*** Begin section ***
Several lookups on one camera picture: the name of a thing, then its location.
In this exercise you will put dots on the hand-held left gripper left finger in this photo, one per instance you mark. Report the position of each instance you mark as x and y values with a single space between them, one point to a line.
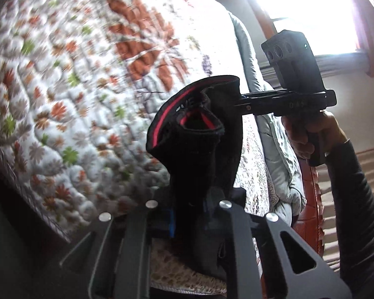
171 224

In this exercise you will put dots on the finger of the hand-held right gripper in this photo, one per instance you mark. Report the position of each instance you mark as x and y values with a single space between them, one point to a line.
255 102

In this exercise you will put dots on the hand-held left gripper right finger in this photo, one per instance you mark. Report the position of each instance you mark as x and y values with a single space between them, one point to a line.
237 224

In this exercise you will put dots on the black pants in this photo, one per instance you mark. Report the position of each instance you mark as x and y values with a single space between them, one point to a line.
199 168

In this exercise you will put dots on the person's right forearm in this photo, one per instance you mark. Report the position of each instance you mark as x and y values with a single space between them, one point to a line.
358 211

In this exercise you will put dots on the person's right hand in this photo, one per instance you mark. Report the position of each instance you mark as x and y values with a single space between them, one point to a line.
302 137

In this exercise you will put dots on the wooden framed window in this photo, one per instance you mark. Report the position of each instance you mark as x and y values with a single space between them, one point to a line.
305 6

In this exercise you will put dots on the grey duvet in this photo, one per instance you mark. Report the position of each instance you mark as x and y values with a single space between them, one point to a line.
280 162

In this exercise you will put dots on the wooden bed headboard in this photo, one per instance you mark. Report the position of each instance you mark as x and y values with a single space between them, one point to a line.
311 211

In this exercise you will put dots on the beige striped curtain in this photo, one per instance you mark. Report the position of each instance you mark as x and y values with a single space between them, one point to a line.
371 168

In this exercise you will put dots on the floral quilted bedspread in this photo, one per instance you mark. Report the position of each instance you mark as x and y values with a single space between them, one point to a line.
65 99

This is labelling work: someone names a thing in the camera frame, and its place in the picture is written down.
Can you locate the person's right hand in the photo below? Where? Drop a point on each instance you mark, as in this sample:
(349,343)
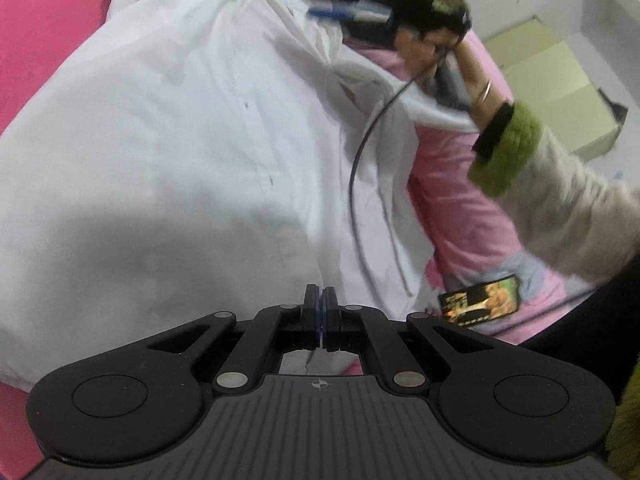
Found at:
(417,47)

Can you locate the smartphone with lit screen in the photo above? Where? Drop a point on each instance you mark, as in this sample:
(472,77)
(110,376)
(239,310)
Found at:
(480,302)

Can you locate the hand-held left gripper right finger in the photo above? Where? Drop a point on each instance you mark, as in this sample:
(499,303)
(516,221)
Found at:
(330,317)

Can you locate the pink quilt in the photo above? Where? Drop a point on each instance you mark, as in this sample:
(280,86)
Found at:
(450,200)

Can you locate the person's right forearm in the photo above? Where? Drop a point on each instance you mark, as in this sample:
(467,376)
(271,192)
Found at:
(575,210)

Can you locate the person's dark clothing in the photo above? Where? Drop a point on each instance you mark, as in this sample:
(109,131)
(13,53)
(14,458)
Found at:
(600,340)

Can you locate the silver bangle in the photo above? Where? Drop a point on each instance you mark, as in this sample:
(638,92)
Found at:
(486,91)

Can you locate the pink floral blanket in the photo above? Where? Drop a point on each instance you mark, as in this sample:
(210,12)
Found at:
(40,35)

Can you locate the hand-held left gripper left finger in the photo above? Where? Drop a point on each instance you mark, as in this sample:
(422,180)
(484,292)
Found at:
(312,317)

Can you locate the black wristband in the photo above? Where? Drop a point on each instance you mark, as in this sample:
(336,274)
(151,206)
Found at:
(495,132)

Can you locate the white button shirt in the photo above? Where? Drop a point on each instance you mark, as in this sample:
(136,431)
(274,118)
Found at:
(150,160)

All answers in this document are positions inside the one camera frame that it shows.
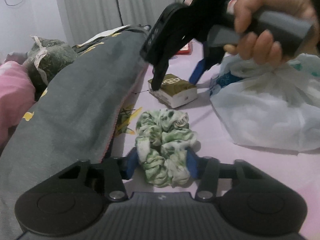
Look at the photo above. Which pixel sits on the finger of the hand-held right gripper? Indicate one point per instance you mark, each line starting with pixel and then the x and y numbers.
pixel 160 76
pixel 198 71

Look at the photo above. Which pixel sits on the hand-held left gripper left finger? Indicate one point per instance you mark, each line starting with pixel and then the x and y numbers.
pixel 131 165

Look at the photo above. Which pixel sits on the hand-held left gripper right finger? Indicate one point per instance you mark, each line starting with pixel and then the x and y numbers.
pixel 192 165

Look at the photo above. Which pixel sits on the olive green tissue pack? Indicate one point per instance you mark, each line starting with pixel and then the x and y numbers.
pixel 177 90

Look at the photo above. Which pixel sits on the green floral scrunchie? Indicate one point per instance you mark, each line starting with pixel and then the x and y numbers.
pixel 162 145

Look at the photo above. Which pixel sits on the person's right hand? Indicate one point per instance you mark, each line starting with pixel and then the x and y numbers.
pixel 275 0

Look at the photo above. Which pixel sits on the pink and red wipes pack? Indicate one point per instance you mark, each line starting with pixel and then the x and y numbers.
pixel 185 50

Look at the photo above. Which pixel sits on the pink printed bed sheet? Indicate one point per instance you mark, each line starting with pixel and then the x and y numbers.
pixel 225 155

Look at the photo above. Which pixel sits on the white cloth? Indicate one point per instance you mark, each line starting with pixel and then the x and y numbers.
pixel 100 36

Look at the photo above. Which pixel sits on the white plastic bag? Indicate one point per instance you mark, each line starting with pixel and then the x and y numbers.
pixel 262 110

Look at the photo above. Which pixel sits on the grey quilt with yellow print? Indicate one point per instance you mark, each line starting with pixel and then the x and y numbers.
pixel 75 105

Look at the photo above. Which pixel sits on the green floral pillow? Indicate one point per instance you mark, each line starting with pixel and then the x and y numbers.
pixel 55 57

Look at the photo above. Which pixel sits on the pink blanket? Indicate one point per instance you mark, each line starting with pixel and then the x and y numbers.
pixel 12 97

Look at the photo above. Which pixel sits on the lavender cloth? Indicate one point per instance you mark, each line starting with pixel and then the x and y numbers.
pixel 15 57

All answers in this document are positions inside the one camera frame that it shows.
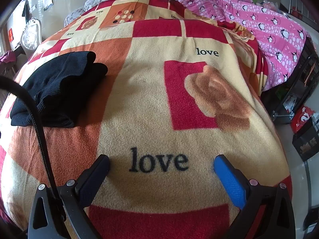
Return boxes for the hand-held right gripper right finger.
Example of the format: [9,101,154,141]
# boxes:
[213,154,296,239]

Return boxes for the black storage rack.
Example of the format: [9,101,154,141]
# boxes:
[261,37,319,121]

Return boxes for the black cable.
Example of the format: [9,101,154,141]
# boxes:
[0,76,60,197]

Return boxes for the metal railing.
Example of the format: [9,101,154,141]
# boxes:
[279,0,317,25]

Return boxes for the black pants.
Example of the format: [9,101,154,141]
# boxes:
[10,51,108,128]

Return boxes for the white ornate chair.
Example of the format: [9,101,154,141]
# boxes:
[19,17,43,56]

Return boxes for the pink penguin quilt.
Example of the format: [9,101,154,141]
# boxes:
[171,0,308,91]

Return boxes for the black box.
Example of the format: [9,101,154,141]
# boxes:
[292,123,319,162]

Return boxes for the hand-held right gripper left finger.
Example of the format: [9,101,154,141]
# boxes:
[27,154,111,239]

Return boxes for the printed rose blanket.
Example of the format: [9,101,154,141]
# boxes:
[0,0,293,232]

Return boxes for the maroon cloth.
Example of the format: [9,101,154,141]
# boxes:
[0,50,17,66]

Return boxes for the red paper bag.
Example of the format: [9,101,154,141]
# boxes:
[291,105,316,134]
*** End section ***
__DIRECTIONS__. Looking at the data above, state how many of its lines contain the word "Return", and give nothing but that number.

__FINISHED TASK__. 12